1. Investigating Webshells
FOR577: Linux Incident Response and Threat Hunting delves into manual web log analysis, teaching students to detect signs of webshell deployment and injection attacks, a critical skill in light of the threats highlighted by TechJury. During the course we look at ways to rapidly process weblogs and identify indicators and warnings pertaining to attacker activity.
2. Ransomware Detection and Response
When dealing with ransomware, rapid response is essential. The course emphasizes rapid evidence triage, aligning with the Trend Micro report's findings on the rise in ransomware. Students learn to identify attacks quickly and rapidly respond across the entire environment.
3. Investigating Server-Side Attacks
Given that the majority of attacks in Linux are service-side exploitation, FOR577: Linux Incident Response and Threat Hunting covers investigating services like SSH and FTP. This training is vital for preventing exploits and responding to breaches, as underscored by both reports.
4. Advanced Threat Analysis Techniques
FOR577: Linux Incident Response and Threat Hunting covers advanced techniques like creating timelines from filesystem data (also known as triage timelines) and supertimelines, where we include data extracted from individual artifacts as well. This methodical approach helps in understanding attacker behavior and uncovering hidden activities, effectively addressing the sophisticated threat vectors outlined in the reports. The filesystem timeline serves as a rapid assessment tool for recent activity, while the Supertimeline offers an in-depth, granular view of the events. This dual-timeline strategy enables cybersecurity professionals to efficiently pinpoint and analyse critical moments in an attack sequence, providing vital insights into both the broad patterns and intricate details of the intrusion.
5. Practical Application and Hands-On Learning
The course offers hands-on experience, allowing students to apply their learning to real-world scenarios. With over 20 hands-on labs and a complex capstone challenge, you will definitely get to spend time practicing the exact techniques you would use in a real incident. This practical approach is crucial for understanding the nuances of Linux incident response in the context of the evolving threat landscape.

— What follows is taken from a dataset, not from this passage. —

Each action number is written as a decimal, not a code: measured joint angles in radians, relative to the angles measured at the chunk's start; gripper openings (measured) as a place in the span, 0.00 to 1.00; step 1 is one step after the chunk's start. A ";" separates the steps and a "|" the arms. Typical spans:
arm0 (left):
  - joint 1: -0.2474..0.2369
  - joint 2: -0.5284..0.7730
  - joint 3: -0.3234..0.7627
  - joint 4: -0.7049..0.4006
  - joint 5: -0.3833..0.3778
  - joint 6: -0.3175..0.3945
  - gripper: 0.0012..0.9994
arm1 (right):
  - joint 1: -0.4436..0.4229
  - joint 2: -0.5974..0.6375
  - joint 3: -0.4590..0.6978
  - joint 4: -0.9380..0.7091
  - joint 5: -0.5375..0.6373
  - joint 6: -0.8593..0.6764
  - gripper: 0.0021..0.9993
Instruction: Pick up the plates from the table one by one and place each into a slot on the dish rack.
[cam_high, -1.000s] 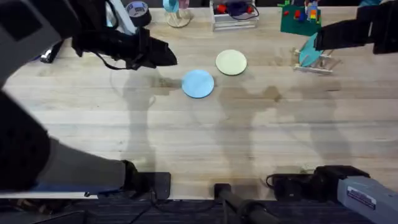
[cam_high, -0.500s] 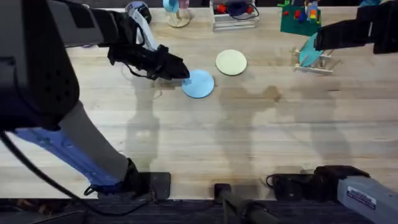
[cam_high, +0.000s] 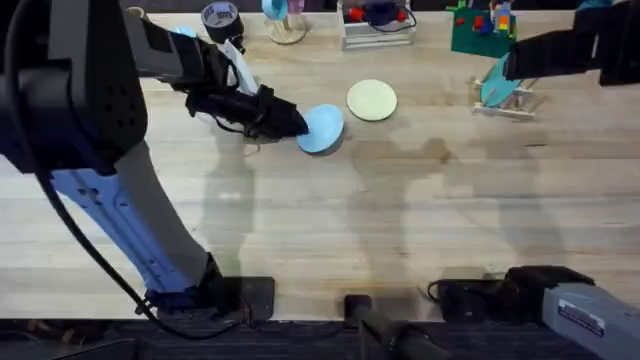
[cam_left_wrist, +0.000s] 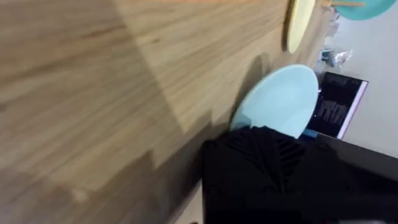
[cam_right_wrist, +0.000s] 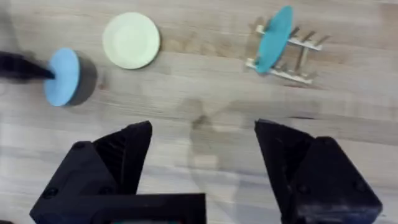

The course culminates in a capstone challenge, where teams investigate multiple devices to find an advanced attacker, gather evidence and then present their findings to the executives.
As the reports from TechJury and Trend Micro illustrate, the need for comprehensive Linux security knowledge has never been greater. The increase in malware threats, evolving attack methodologies, and exploited vulnerabilities all point to a critical need for up-to-date training and skills development in Linux cybersecurity.
FOR577: Linux Incident Response and Threat Hunting course's Role in Modern Cybersecurity
FOR577: Linux Incident Response and Threat Hunting course stands out as a key resource for cybersecurity professionals facing these challenges. The course's focus on practical skills, from detecting webshells to responding to ransomware and investigating compromised services, aligns perfectly with the current needs of the cybersecurity community. By providing an understanding of the threats and effective response strategies, the FOR577: Linux Incident Response and Threat Hunting course plays a pivotal role in preparing professionals to protect Linux environments against the increasingly sophisticated cyber threats.